With Atlanta Mayor Kasim Reed expected to coast into his second term, two citywide races involving his strongest allies have emerged as the contests to watch in this fall’s elections. In an Atlanta Journal-Constitution review of campaign finance reports released this week, the two at-large races each reveal credible challengers with real money to burn.
In one corner, former Reed mayoral opponent Mary Norwood and Councilman Aaron Watson are going head-to-head for the seat Norwood once held. The veteran politicians have each raised six figures to carry them to the polls in November. While Watson, a former Board of Education member, has more cash to spend, Norwood carries strong name recognition from her heated 2009 race.
In the other, Andre Dickens, a little-known candidate with the backing of former Mayor Shirley Franklin, has $61,000 in cash to take on embattled Councilman H. Lamar Willis.
It’s a race that intensified this week when Willis, a three-time councilman, was disbarred for ethical and financial misconduct in his private law practice after depositing in his bank account thousands of dollars intended for an injured child. Willis reported raising more than $71,000 this quarter and has $45,000 in campaign cash, but just how his disbarment affects his final month of fundraising is yet to be seen.
Longtime Atlanta politico Angelo Fuster said the money is intended for a single purpose: name power.
“That’s the most valuable thing donors’ money can do,” said Fuster, a former Maynard Jackson staffer.
Watson and Willis have the city’s top fundraiser — Reed — as their biggest promoter. The mayor reported $2 million in cash and is known for the impressive political network he’s already deploying to aid his allies. He’s hosted fundraisers for the men where he credits them for helping overhaul the city’s pension system and rebuilding the city’s reserves.
“What factors into my support for them is their performance in turning the city around,” Reed said, dismissing suggestions he needs the men for a majority on the City Council. “I’m supporting them based on performance and the way these gentlemen have conducted themselves in office.”

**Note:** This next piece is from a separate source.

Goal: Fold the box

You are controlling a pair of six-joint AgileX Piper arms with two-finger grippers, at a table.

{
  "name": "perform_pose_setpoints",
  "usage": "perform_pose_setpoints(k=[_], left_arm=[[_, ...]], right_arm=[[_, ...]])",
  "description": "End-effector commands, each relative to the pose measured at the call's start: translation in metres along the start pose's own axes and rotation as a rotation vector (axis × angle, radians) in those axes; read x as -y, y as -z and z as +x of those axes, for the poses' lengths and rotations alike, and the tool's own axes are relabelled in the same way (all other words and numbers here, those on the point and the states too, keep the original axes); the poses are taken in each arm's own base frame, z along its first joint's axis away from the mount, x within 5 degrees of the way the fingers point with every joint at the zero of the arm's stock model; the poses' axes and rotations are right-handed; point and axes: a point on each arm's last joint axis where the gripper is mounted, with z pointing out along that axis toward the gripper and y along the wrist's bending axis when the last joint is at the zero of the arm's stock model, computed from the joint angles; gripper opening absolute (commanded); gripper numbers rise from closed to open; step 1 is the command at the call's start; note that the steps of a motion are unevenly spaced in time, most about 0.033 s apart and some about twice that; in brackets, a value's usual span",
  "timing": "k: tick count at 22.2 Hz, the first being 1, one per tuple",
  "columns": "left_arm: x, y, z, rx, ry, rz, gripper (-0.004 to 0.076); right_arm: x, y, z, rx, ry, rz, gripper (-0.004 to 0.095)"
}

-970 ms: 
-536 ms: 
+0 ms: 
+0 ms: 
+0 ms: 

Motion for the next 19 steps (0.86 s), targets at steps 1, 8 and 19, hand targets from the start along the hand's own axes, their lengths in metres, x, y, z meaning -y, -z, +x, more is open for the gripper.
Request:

The mayor surprised some this week when he didn’t back away from Willis following his disbarment. While Reed condemned Willis’ actions, he noted challenger Dickens filed for a Chapter 7 bankruptcy in 2011. Dickens has said the legal filing resulted from his furniture business failing during the recession.
“Both folks in this race have had challenges, but this does not relate to (Willis’) political career,” Reed said of the disbarment.
That didn’t sit well with Dickens supporter Jenifer Keenan, an attorney with Alston & Bird.
“To compare going through the legal bankruptcy process to the illegal taking of money from a child client … is offensive to me as a lawyer,” she said.
The complaints against Willis stem from a 2009 personal injury lawsuit he filed on behalf of an underage client. The parties settled the case, and the defendants cut a $30,000 check for the child, which Willis deposited into an account he controlled. The child was eventually paid by the defendants after a complicated series of events, including Willis’ bank reversing the initial deposit and the Georgia State Bar ordering him to settle the issue.
It’s the latest in a series of ethical lapses by Willis, who was also fined $25,000 by state officials when he raised funds for a nonprofit he hadn’t properly registered. During a news conference Monday, he accepted responsibility for an “unfortunate administrative error.” He’s previously said he made mistakes while battling depression during a divorce.
Georgia State University political science lecturer Steve Anthony believes the Willis-Dickens race is the one to watch, given Willis’ legal woes and Dickens’ financial backing. Dickens raised more than $53,500 in the most recent quarter and has been endorsed by state Sen. Vincent Fort, D-Atlanta, and Franklin, whose son and daughter-in-law are running the campaign.
“Even with it being spearheaded more or less by Shirley, that’s still an impressive (amount) for somebody that’s never been in office and is running against an incumbent,” Anthony said. “His totals surprised me.”
Very few, it seems, are surprised by the figures reported by Watson and Norwood. The pair kicked fundraising into high gear after she announced her candidacy in late August, with Norwood picking up $113,000 in a single month while Watson raised nearly $110,000 over the course of three. Watson took in contributions from 213 donors in the most recent quarter, compared with 567 for Norwood.
Total contributions leave Norwood with about $77,500 in cash on hand, far behind Watson’s $109,000. Watson, an attorney and accountant, enjoys much of the same backing as Reed, which includes donations from Falcons owner Arthur Blank.
Norwood, for her part, has largely reactivated the base that propelled her toward a mayoral bid. The longtime community activist raised more than $41,000 in cash from her neighbors in the Buckhead ZIP code of 30305 alone.
Janice Hall, a Peachtree Hills resident, said she donated because her candidate built her name on constituent services — not political allies.
“That’s why we need to have Mary,” she said. “We need some independence (on the council).”
Watson supporter Donna Foland said that she, too, chose her candidate based on his commitment to residents.
“Aaron will do what’s best for the city,” she said. “Anything I’ve ever called him to ask or help with, he and his staff have always gone out of their way to help.”